An Auckland man on holiday in Los Angeles could be the winner of the record $2.3 billion US lottery draw -- but he won't know until tomorrow.
Dean Lonergan, who is in the United States with his son on a belated Christmas holiday, bought 10 Powerball tickets for this evening's [NZT] lottery draw, which has a top prize of US$1.5 billion ($2.3 billion).
But speaking to the Herald from LA just 15 minutes after the winning numbers were announced, Mr Lonergan said he was in no rush to check his tickets.
"I don't know [if I've won]," he said. "I haven't even seen the draw.
"I'll check them tomorrow. I've got my fingers crossed."
The winning numbers were 4, 8, 19, 27, 34, and the Powerball was 10.
But Mr Lonergan said he was not feeling compelled to see if he had been lucky.
"One chance, or 10 chances, in 292 million -- I'm not holding my breath."
Earlier, Mr Lonergan, who owns Auckland-based promotions company Duco Events, said he was not usually a lottery player, but the lure of such a huge prize was too much to resist.
He had been pestered by friends and family in New Zealand to buy them a ticket, Mr Lonergan said, but he had turned them down on the grounds that if they did win, who was entitled to the money could come into question.
All 10 tickets he bought were for himself, but Mr Lonergan said if one was a winner those closest to him could expect to reap some of the reward.
"Given one of the people who asked me to buy them a ticket was my dad, I'm sure if I won I could flick off a hundred million to him," he joked.
The enormous Powerball jackpot was the world's largest prize and the biggest news story in Los Angeles, Mr Lonergan said.
"Every time you turn on the news it's one of the lead stories, it's through the papers, is all online on every website. It's probably the biggest story in the United States right now."
On the street too, people couldn't stop talking about the chance to win the enormous sum.
"It's certainly spiked the nation's curiosity. I've seen news broadcasts showing people have queued for hours just to buy a ticket. It's crazy."
Mr Lonergan bought his ticket at an automated machine which he said was unable to display the total of the prize because it was simply too large.
"The machine I was on only went to $999 million. The machine couldn't register a prize so big.

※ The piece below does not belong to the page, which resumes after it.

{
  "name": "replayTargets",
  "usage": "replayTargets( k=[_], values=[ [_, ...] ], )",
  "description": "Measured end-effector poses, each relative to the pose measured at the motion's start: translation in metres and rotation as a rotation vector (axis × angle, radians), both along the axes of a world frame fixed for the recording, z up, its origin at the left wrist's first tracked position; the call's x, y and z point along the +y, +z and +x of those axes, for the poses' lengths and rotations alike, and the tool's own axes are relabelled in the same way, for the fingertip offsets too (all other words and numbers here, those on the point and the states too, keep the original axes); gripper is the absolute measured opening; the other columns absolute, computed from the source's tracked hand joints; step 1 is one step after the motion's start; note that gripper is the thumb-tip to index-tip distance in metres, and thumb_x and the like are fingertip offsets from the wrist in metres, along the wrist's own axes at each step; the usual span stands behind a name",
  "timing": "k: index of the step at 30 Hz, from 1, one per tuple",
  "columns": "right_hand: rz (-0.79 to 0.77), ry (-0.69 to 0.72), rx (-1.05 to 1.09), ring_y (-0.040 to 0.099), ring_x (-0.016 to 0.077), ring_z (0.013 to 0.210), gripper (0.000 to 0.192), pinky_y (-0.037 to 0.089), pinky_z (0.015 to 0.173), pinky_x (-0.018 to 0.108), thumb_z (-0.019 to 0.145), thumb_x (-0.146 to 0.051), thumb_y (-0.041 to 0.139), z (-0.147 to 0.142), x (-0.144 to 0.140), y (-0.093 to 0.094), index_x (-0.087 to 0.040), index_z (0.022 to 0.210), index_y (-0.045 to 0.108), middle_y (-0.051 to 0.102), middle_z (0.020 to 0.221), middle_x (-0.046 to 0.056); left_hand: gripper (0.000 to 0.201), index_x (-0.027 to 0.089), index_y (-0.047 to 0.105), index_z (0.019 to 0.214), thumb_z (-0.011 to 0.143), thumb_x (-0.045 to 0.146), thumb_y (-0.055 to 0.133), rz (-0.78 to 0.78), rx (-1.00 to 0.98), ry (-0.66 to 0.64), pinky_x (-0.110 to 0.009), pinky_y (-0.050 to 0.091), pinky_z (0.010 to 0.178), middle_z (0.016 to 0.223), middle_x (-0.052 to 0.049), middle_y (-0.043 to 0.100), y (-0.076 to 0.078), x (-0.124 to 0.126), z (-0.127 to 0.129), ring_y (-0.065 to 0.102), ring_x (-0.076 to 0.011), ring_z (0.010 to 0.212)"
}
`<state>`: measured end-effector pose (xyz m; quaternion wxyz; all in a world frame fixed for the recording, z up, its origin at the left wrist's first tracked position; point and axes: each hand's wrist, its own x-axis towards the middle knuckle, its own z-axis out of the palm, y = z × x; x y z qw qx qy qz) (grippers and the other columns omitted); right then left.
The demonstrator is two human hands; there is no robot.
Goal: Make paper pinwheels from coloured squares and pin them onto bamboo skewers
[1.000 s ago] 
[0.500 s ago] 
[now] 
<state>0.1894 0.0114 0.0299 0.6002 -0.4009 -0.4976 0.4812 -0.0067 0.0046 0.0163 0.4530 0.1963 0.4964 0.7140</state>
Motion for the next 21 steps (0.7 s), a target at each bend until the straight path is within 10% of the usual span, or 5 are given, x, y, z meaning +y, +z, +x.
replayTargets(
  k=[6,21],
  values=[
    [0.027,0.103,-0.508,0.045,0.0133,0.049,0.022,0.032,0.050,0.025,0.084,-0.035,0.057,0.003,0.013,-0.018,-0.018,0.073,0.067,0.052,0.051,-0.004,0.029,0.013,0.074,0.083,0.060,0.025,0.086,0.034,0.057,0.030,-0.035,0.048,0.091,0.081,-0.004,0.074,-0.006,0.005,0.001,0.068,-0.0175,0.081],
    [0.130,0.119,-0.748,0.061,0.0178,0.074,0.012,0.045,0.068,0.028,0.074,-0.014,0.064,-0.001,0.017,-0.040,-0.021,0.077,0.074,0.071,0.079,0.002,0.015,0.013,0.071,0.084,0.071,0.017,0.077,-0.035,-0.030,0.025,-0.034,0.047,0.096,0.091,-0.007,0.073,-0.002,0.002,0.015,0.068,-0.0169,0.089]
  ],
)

"I hope I don't get short-changed if I win," he joked.
Kiwis in New Zealand were not officially able to buy themselves a ticket.
Across the ditch, Australians were a little luckier, with Lottoland securing a five-year licence by the Northern Territory Racing Commission to give online gambling the green light in international lotteries, the Sydney Morning Herald reported.
Australians could take a punt on the draw through a betting system, but Lottoland assured players on their website that: "Rest assured your winnings will be the same as if you had entered it for real."
However, Powerball's website said if you are not buying from a licensed retailer in the state, or from the official state lottery site open only to people in the US, "then you should not expect to be able to collect your prize".
Other foreign websites have emerged claiming to allow foreigners to purchase tickets but the legitimacy of these is questionable.
Lotto New Zealand said it could not comment on the US lottery draw or sites claiming to purchase tickets for the record jackpot, but said: "We can confirm that the only website authorised to sell tickets for our games is our official website, MyLotto.co.nz.
"MyLotto enables individuals with a New Zealand bank account to purchase tickets for many of our games," a spokeswoman said. "To ensure the validity of tickets we recommend players do not purchase tickets through any website other than MyLotto."